→ **TASK GOAL**
Please count the lines of the listing below in which "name" occurs, and reply with the number only.

→ **GIVEN INFORMATION**

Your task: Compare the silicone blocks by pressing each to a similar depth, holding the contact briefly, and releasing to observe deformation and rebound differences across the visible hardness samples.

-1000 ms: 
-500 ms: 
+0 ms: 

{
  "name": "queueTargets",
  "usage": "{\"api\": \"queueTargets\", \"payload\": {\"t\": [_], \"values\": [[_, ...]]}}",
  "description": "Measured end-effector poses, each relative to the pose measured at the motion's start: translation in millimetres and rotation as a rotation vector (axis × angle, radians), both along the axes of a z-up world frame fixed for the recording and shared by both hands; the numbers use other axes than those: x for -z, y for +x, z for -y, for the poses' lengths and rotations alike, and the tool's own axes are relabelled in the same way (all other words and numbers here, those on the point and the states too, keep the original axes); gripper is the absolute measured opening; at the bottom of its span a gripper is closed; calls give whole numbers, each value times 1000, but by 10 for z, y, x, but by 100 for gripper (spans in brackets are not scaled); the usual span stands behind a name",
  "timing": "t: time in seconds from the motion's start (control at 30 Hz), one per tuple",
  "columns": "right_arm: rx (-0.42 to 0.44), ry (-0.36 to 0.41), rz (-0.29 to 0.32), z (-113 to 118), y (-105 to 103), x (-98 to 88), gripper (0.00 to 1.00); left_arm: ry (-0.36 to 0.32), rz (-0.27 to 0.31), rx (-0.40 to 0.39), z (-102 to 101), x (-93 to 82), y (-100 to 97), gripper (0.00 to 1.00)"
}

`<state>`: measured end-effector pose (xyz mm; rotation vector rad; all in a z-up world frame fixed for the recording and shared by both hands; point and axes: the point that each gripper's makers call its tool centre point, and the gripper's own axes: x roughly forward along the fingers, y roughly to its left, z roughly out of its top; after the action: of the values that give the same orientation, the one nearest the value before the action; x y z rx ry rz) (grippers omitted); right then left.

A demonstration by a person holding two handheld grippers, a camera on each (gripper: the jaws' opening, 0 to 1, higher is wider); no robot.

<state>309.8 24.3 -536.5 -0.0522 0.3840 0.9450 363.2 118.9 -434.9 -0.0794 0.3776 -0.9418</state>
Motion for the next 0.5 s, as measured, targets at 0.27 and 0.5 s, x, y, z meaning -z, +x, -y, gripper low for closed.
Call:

→ **SOLUTION**
2